Department of Chemistry, Texas A&M University , College Station, Texas 77843-3255, United States.
Biochemistry. 2013 Dec 31;52(52):9413-25. doi: 10.1021/bi4010304. Epub 2013 Dec 17.
Fermenting cells growing exponentially on rich (YPAD) medium underwent a transition to a slow-growing state as glucose levels declined and their metabolism shifted to respiration. During exponential growth, Fe import and cell-growth rates were matched, affording an approximately invariant cellular Fe concentration. During the transition period, the high-affinity Fe import rate declined slower than the cell-growth rate declined, causing Fe to accumulate, initially as Fe(III) oxyhydroxide nanoparticles but eventually as mitochondrial and vacuolar Fe. Once the cells had reached slow-growth mode, Fe import and cell-growth rates were again matched, and the cellular Fe concentration was again approximately invariant. Fermenting cells grown on minimal medium (MM) grew more slowly during the exponential phase and underwent a transition to a true stationary state as glucose levels declined. The Fe concentration of MM cells that just entered the stationary state was similar to that of YPAD cells, but MM cells continued to accumulate Fe in the stationary state. Fe initially accumulated as nanoparticles and high-spin Fe(II) species, but vacuolar Fe(III) also eventually accumulated. Surprisingly, Fe-packed 5-day-old MM cells suffered no more reactive oxygen species (ROS) damage than younger cells, suggesting that the Fe concentration alone does not accurately predict the extent of ROS damage. The mode and rate of growth at the time of harvesting dramatically affected cellular Fe content. A mathematical model of Fe metabolism in a growing cell was developed. The model included the import of Fe via a regulated high-affinity pathway and an unregulated low-affinity pathway. The import of Fe from the cytosol to vacuoles and mitochondria and nanoparticle formation were also included. The model captured essential trafficking behavior, demonstrating that cells regulate Fe import in accordance with their overall growth rate and that they misregulate Fe import when nanoparticles accumulate. The lack of regulation of Fe in yeast is perhaps unique compared to the tight regulation of other cellular metabolites. This phenomenon likely derives from the unique chemistry associated with Fe nanoparticle formation.

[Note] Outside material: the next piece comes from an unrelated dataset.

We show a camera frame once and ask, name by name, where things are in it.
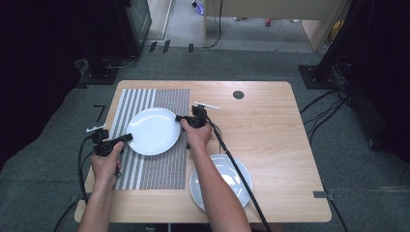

在丰富(YPAD)培养基中指数生长的发酵细胞随着葡萄糖水平的下降和代谢向呼吸转变,经历了向缓慢生长状态的转变。在指数生长期间,铁的摄取和细胞生长速度相匹配,使细胞内铁浓度保持大致不变。在转变期间,高亲和力铁摄取率的下降速度比细胞生长速度的下降速度慢,导致铁积累,最初是作为 Fe(III) 氧氢氧化物纳米颗粒,但最终是作为线粒体和液泡铁。一旦细胞进入缓慢生长模式,铁摄取和细胞生长速度再次匹配,细胞内铁浓度再次保持大致不变。在指数期,在最低培养基(MM)上生长的发酵细胞生长速度较慢,随着葡萄糖水平的下降,它们进入真正的静止状态。刚刚进入静止状态的 MM 细胞的铁浓度与 YPAD 细胞相似,但 MM 细胞在静止状态下仍在继续积累铁。铁最初作为纳米颗粒和高自旋 Fe(II) 物质积累,但最终液泡铁(III)也积累。令人惊讶的是,与年轻细胞相比,装满铁的 5 天龄 MM 细胞没有遭受更多的活性氧(ROS)损伤,这表明铁浓度本身并不能准确预测 ROS 损伤的程度。收获时的生长方式和速度对细胞内铁含量有显著影响。开发了一个用于生长细胞中铁代谢的数学模型。该模型包括通过受调控的高亲和力途径和不受调控的低亲和力途径摄取铁。还包括将铁从细胞质摄取到液泡和线粒体以及纳米颗粒形成。该模型捕捉到了基本的运输行为,表明细胞根据其总体生长速度调节铁摄取,并且当纳米颗粒积累时,它们会错误地调节铁摄取。与其他细胞代谢物的严格调节相比,酵母中铁的缺乏调节可能是独特的。这种现象可能源于与铁纳米颗粒形成相关的独特化学性质。